**BRIEF:** All of the records below should be output exactly.

(Stored entries)
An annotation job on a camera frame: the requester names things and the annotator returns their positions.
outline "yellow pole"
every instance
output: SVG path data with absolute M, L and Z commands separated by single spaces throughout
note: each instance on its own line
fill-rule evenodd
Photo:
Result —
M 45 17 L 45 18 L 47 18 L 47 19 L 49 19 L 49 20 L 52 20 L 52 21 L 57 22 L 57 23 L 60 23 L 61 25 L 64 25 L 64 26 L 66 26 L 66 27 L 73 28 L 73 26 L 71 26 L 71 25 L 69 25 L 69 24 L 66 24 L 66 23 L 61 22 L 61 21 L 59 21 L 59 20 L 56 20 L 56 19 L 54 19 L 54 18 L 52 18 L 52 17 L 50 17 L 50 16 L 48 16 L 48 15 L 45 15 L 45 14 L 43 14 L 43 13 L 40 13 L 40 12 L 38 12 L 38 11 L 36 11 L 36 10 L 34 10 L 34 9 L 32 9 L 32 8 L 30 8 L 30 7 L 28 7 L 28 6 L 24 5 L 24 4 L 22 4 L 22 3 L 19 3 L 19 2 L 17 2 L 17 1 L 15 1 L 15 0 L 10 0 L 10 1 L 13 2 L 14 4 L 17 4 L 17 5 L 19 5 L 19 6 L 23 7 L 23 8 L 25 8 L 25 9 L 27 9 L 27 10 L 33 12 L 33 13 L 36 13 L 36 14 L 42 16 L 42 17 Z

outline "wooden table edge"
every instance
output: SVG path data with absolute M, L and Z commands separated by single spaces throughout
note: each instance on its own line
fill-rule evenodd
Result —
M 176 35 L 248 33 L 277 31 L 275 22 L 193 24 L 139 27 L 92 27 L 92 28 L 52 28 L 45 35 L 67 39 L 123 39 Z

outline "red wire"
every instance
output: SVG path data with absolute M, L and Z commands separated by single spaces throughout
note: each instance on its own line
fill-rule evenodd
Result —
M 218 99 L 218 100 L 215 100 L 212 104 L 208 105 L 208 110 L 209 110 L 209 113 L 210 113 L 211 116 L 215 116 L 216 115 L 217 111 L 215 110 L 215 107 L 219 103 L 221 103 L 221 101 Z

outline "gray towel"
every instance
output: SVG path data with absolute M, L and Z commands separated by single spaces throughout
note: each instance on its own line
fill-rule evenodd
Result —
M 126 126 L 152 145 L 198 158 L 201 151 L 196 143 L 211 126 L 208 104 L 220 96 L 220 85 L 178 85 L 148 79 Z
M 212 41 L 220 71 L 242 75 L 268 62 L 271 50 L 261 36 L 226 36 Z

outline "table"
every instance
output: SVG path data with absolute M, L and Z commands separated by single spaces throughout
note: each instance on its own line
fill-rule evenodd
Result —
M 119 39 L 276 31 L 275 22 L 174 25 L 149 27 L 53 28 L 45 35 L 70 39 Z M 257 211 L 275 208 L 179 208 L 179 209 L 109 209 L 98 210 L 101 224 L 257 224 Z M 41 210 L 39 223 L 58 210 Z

**RESULT BELOW:**
An annotation job on a camera frame: the requester names things and the annotator returns their positions.
outline "yellow pole"
every instance
output: SVG path data with absolute M, L and Z commands separated by single spaces throughout
note: each instance on its own line
fill-rule evenodd
Photo:
Result —
M 45 17 L 45 18 L 47 18 L 47 19 L 49 19 L 49 20 L 52 20 L 52 21 L 57 22 L 57 23 L 60 23 L 61 25 L 64 25 L 64 26 L 66 26 L 66 27 L 73 28 L 73 26 L 71 26 L 71 25 L 69 25 L 69 24 L 66 24 L 66 23 L 61 22 L 61 21 L 59 21 L 59 20 L 56 20 L 56 19 L 54 19 L 54 18 L 52 18 L 52 17 L 50 17 L 50 16 L 48 16 L 48 15 L 45 15 L 45 14 L 43 14 L 43 13 L 40 13 L 40 12 L 38 12 L 38 11 L 36 11 L 36 10 L 34 10 L 34 9 L 32 9 L 32 8 L 30 8 L 30 7 L 28 7 L 28 6 L 24 5 L 24 4 L 22 4 L 22 3 L 19 3 L 19 2 L 17 2 L 17 1 L 15 1 L 15 0 L 10 0 L 10 1 L 13 2 L 14 4 L 17 4 L 17 5 L 19 5 L 19 6 L 23 7 L 23 8 L 25 8 L 25 9 L 27 9 L 27 10 L 33 12 L 33 13 L 36 13 L 36 14 L 42 16 L 42 17 Z

outline "wooden table edge"
every instance
output: SVG path data with absolute M, L and Z commands separated by single spaces throughout
note: each instance on its own line
fill-rule evenodd
Result —
M 176 35 L 248 33 L 277 31 L 275 22 L 193 24 L 139 27 L 92 27 L 92 28 L 52 28 L 45 35 L 67 39 L 123 39 Z

outline "red wire"
every instance
output: SVG path data with absolute M, L and Z commands separated by single spaces throughout
note: each instance on its own line
fill-rule evenodd
Result —
M 218 99 L 218 100 L 215 100 L 212 104 L 208 105 L 208 110 L 209 110 L 209 113 L 210 113 L 211 116 L 215 116 L 216 115 L 217 111 L 215 110 L 215 107 L 219 103 L 221 103 L 221 101 Z

outline "gray towel"
every instance
output: SVG path data with absolute M, L and Z commands separated by single spaces throughout
note: each instance on its own line
fill-rule evenodd
Result —
M 126 126 L 152 145 L 198 158 L 201 151 L 196 143 L 211 126 L 208 104 L 220 96 L 220 85 L 178 85 L 148 79 Z
M 212 41 L 220 71 L 242 75 L 268 62 L 271 50 L 261 36 L 226 36 Z

outline "table"
every instance
output: SVG path data with absolute M, L and Z commands separated by single spaces throughout
note: each instance on its own line
fill-rule evenodd
Result —
M 119 39 L 276 31 L 275 22 L 174 25 L 149 27 L 53 28 L 45 35 L 70 39 Z M 257 211 L 275 208 L 179 208 L 179 209 L 109 209 L 98 210 L 101 224 L 257 224 Z M 41 210 L 39 223 L 58 210 Z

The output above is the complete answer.